What you will do: The data must be transcribed exactly, with no line missing.

BEGIN

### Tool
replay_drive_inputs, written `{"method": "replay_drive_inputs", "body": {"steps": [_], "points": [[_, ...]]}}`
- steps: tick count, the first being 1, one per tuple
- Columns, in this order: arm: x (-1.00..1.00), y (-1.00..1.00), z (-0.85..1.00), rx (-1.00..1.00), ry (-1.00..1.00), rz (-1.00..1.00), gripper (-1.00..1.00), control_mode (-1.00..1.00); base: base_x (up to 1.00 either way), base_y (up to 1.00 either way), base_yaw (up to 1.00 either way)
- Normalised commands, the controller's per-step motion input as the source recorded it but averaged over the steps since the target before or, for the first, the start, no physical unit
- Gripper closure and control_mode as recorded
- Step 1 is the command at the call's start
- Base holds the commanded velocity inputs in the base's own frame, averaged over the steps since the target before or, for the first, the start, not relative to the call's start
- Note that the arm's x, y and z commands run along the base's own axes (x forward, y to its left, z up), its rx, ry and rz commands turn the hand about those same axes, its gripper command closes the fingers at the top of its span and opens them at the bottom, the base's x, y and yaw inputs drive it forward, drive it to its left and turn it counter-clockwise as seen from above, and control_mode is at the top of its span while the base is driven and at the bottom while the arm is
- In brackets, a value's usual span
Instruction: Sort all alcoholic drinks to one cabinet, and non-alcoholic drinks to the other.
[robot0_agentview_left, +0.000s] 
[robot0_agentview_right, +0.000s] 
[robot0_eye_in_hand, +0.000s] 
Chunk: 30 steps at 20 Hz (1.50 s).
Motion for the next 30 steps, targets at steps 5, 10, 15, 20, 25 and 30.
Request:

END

Solution for this exercise:
### Tool
replay_drive_inputs, written `{"method": "replay_drive_inputs", "body": {"steps": [_], "points": [[_, ...]]}}`
- steps: tick count, the first being 1, one per tuple
- Columns, in this order: arm: x (-1.00..1.00), y (-1.00..1.00), z (-0.85..1.00), rx (-1.00..1.00), ry (-1.00..1.00), rz (-1.00..1.00), gripper (-1.00..1.00), control_mode (-1.00..1.00); base: base_x (up to 1.00 either way), base_y (up to 1.00 either way), base_yaw (up to 1.00 either way)
- Normalised commands, the controller's per-step motion input as the source recorded it but averaged over the steps since the target before or, for the first, the start, no physical unit
- Gripper closure and control_mode as recorded
- Step 1 is the command at the call's start
- Base holds the commanded velocity inputs in the base's own frame, averaged over the steps since the target before or, for the first, the start, not relative to the call's start
- Note that the arm's x, y and z commands run along the base's own axes (x forward, y to its left, z up), its rx, ry and rz commands turn the hand about those same axes, its gripper command closes the fingers at the top of its span and opens them at the bottom, the base's x, y and yaw inputs drive it forward, drive it to its left and turn it counter-clockwise as seen from above, and control_mode is at the top of its span while the base is driven and at the bottom while the arm is
- In brackets, a value's usual span
Instruction: Sort all alcoholic drinks to one cabinet, and non-alcoholic drinks to the other.
[robot0_agentview_left, +0.000s] 
[robot0_agentview_right, +0.000s] 
[robot0_eye_in_hand, +0.000s] 
Chunk: 30 steps at 20 Hz (1.50 s).
Motion for the next 30 steps, targets at steps 5, 10, 15, 20, 25 and 30.
Request:

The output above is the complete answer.